As long as these major factories and enterprises survive, the industries lost due to the economic crisis still will have a chance to revive.

But if these major factories and enterprises go bankrupt in the crisis, rebuilding in the future won’t be easy.

After Vienna’s economic crisis was temporarily stabilized, the ones suffering next turned out to be Germany and France.

Among them, Germany suffered more severely, as Germany’s development speed in recent years has been one of the fastest in Europe.

After receiving 5 billion francs of amicable aid from France, Germany’s industrial expansion speed and railway building speed were remarkably fast.

billion francs is equivalent to 200 million pounds, this is an extremely vast sum even for the British Empire. The Germans indeed used this funding to swiftly propel the German Empire towards industrialization.

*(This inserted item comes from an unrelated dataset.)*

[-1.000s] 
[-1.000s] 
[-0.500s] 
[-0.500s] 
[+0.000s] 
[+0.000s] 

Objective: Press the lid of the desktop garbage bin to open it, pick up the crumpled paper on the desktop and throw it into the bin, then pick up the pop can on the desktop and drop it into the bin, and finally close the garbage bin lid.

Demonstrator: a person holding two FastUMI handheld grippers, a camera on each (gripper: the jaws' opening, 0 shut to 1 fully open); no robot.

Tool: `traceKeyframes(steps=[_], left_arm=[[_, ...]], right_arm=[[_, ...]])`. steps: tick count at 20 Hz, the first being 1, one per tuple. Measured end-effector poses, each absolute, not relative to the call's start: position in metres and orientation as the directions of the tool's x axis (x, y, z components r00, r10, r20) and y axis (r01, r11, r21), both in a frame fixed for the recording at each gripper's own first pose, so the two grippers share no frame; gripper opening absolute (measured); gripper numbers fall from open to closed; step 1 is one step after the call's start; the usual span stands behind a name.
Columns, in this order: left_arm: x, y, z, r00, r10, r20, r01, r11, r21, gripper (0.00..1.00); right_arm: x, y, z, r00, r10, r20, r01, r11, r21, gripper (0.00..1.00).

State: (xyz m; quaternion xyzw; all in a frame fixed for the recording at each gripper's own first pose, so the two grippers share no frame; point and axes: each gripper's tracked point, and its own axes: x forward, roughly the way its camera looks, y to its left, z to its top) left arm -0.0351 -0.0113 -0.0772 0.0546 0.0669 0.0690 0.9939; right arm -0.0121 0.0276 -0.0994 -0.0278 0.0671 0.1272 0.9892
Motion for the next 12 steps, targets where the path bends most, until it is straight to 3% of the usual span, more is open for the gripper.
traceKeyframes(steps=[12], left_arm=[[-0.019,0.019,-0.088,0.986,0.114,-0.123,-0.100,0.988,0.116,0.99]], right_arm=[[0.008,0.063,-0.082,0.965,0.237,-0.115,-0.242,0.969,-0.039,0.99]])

Furthermore, due to integrating resources and industry throughout the German Region, the German Empire leaped into becoming an industrial giant and economic powerhouse in Europe.

However, such status doesn’t grant any advantage in an economic crisis, rather it leads to a more severe economic crisis due to recent rapid economic and industrial expansion.

About ten days after Vienna’s economic crisis erupted, its impact had reached Berlin’s stock exchange.

On the day of impact, many companies faced severe bankruptcy crises. Luckily, during these ten days, the German Government had already prepared, announcing a plan to rescue the stock exchange market on the day Germany was affected.

Furthermore, Germany’s big construction projects have just started a few years ago, not yet reaching a situation like the United States where production far exceeds demand.

Under the effective control of the German Government, the economic crisis’s impact on Germany wasn’t overly severe.